Amazon API Gateway is a fully managed service that makes it easy for developers to create, publish, maintain, monitor, and secure APIs at any scale. With a few clicks in the AWS Management Console, you can create an API that acts as a “front door” for applications to access data, business logic, or functionality from your back-end services, such as workloads running on Amazon Elastic Compute Cloud (Amazon EC2), code running on AWS Lambda, or any web application.

Amazon API Gateway handles all the tasks involved in accepting and processing up to hundreds of thousands of concurrent API calls, including traffic management, authorization, and access control, monitoring, and API version management. Amazon API Gateway has no minimum fees or startup costs. You pay only for the API calls you receive and the amount of data transferred out.


Different authentication methods for API Gateway

There are multiple ways to authenticate the requests an API Gateway. These are:


  1. Resource policies let you create resource-based policies to allow or deny access to your APIs and methods from specified source IP addresses or VPC endpoints.
  2. Standard AWS IAM roles and policies offer flexible and robust access controls that can be applied to an entire API or individual methods.
  3. Cross-origin resource sharing (CORS) lets you control how your API responds to cross-domain resource requests.
  4. Lambda authorizers are Lambda functions that control access to your API methods using bearer token authentication as well as the information described by headers, paths, query strings, stage variables, or context variables request parameters.
  5. Amazon Cognito user pools let you create customizable authentication and authorization solutions.
  6. Client-side SSL certificates can be used to verify that HTTP requests to your backend system are from API Gateway.
  7. Usage plans let you provide API keys to your customers — and then track and limit usage of your API stages and methods for each API key.


Cognito

What is Cognito and Cognito User Pool?

Amazon Cognito lets you add user sign-up, sign-in, and access control to your web and mobile apps quickly and easily.

Amazon Cognito User Pools provide a secure user directory that scales to hundreds of millions of users.

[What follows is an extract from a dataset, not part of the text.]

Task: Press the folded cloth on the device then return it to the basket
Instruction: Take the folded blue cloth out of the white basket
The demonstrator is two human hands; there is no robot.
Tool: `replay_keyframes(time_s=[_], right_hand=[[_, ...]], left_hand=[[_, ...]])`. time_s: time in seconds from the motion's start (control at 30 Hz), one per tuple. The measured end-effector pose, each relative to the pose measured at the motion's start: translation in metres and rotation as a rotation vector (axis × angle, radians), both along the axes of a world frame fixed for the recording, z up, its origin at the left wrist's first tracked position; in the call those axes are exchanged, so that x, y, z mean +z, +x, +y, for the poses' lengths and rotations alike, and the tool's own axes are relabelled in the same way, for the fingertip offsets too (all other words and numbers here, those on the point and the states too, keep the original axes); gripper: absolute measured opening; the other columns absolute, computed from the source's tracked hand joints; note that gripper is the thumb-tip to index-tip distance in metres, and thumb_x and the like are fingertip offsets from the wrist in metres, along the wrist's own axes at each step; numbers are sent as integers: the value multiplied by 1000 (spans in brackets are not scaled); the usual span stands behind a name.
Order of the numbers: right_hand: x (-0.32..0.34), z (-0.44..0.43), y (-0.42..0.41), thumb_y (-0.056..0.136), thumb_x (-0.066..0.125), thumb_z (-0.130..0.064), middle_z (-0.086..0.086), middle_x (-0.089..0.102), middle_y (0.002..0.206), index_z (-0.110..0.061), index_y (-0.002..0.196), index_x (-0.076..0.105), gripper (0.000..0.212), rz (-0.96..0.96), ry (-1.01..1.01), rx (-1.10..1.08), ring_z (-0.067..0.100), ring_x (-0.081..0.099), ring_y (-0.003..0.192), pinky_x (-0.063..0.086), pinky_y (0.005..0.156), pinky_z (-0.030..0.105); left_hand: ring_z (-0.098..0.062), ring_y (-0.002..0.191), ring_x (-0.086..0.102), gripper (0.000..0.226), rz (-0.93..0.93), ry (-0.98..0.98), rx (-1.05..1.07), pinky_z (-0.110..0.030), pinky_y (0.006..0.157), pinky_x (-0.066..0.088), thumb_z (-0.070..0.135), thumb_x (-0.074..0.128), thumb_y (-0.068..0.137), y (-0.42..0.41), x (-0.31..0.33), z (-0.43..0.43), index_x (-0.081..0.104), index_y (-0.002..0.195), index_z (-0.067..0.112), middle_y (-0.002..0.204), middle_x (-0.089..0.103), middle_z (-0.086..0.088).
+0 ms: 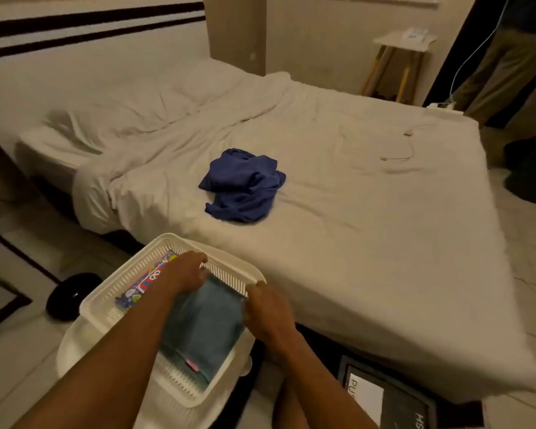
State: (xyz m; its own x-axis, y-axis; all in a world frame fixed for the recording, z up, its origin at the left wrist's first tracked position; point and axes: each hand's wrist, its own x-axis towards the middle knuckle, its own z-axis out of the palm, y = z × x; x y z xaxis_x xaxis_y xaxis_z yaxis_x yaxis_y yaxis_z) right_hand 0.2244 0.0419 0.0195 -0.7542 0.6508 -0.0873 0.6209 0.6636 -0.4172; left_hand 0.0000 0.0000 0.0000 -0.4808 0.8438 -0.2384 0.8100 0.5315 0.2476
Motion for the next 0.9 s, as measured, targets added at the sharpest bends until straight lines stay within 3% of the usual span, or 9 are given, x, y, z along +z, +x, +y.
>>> replay_keyframes(time_s=[0.17, 0.37, 0.5, 0.67, 0.77, 0.9], right_hand=[[-15, -7, -19, 99, 48, -11, 19, 59, 128, -5, 123, 60, 28, -166, 60, 85, 36, 59, 116, 49, 93, 43], [-28, -3, -37, 96, 54, 0, 22, 67, 118, 1, 113, 67, 21, -278, 141, 130, 36, 65, 108, 50, 94, 42], [-36, -2, -42, 95, 58, -2, 18, 70, 110, -1, 107, 69, 16, -290, 150, 138, 32, 67, 102, 53, 91, 40], [-45, 2, -40, 97, 58, -8, 16, 67, 121, -2, 117, 65, 22, -249, 110, 114, 30, 64, 112, 49, 99, 38], [-43, 2, -44, 96, 58, -3, 19, 68, 116, 2, 113, 67, 20, -280, 136, 136, 33, 65, 109, 48, 98, 41], [-46, 7, -46, 95, 56, -1, 19, 70, 109, -1, 106, 69, 17, -316, 151, 129, 35, 67, 103, 46, 96, 43]], left_hand=[[-32, 122, 56, 35, -76, 32, 16, -40, 102, 43, 23, 58, 92, -12, -30, -13, 61, 125, 11, 131, 61, -15], [-32, 121, 56, 34, -99, 177, 75, -41, 100, 43, 18, 60, 93, -14, -48, -10, 60, 126, 10, 130, 62, -14], [-32, 111, 61, 29, -137, 181, 111, -40, 91, 48, 19, 69, 84, -18, -57, -4, 67, 112, 11, 116, 68, -13], [-28, 99, 65, 19, -197, 238, 203, -33, 82, 47, 13, 74, 81, -14, -57, 5, 71, 100, 11, 104, 70, -11], [-26, 88, 67, 11, -214, 264, 268, -29, 72, 46, 16, 79, 74, -22, -60, 6, 72, 83, 17, 90, 72, -7], [-22, 78, 64, 18, -251, 256, 257, -32, 72, 50, 13, 81, 70, -22, -48, 11, 66, 75, 20, 79, 65, -1]])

As a fully managed service, User Pools are easy to set up without any worries about standing up server infrastructure.


Creating a Cognito User Pool?

To create a User Pool go to the Cognito User Pool console and follow these steps.


1. Set the name of the user pool
2. Click on review defaults and then on App clients.
3.On the App Clients page click on Add an app client.
4. Enter the name of the client. Uncheck the Generate client secret, we won't be needing it. Check the last option - Enable username-password (non-SRP) flow for app-based authentication (USER_PASSWORD_AUTH).  Click on Create Client App.



5. Click on return to pool details and then click on Create Pool.
6. Now once the user pool is created. Go to App Client settings under App Integration.
7. Check the Cognito User Pool checkbox. Put your call back URLs. These are the URLs that Cognito will redirect to after sign in/up.
8. Under Allowed OAuth Flows check Authorization code grant and Implicit grant.
9. Under Allowed OAuth Scopes check email and openid.
10. Click on Save Changes.



11. Now go to Domain Name under App Integration.
12. In Domain prefix, enter the prefix of the domain you want for sign in/up. After entering a prefix which is available click on save changes.
13. At this point, you would have a sign in/up page where users can sign in or register. The URL for this page will be of the following format :

https://your-domain-prefix.auth.us-east-1.amazoncognito.com/login?response_type=token&client_id=asd233wde232da23&redirect_uri=https://google.com

Replace your-domain-prefix with the domain prefix you set up in step 12, client_id with the client id of the client you created in step 3, redirect_uri with the Callback URL(s) you set in step 7.





14. Once you login or sign up using this you will be redirected to your call back URL. In the URL generated for redirecting you will see the Cognito has added some key-value pairs. The id_token is the token you would need to authenticate your request with API Gateway. The token is in JWT format which is explained below.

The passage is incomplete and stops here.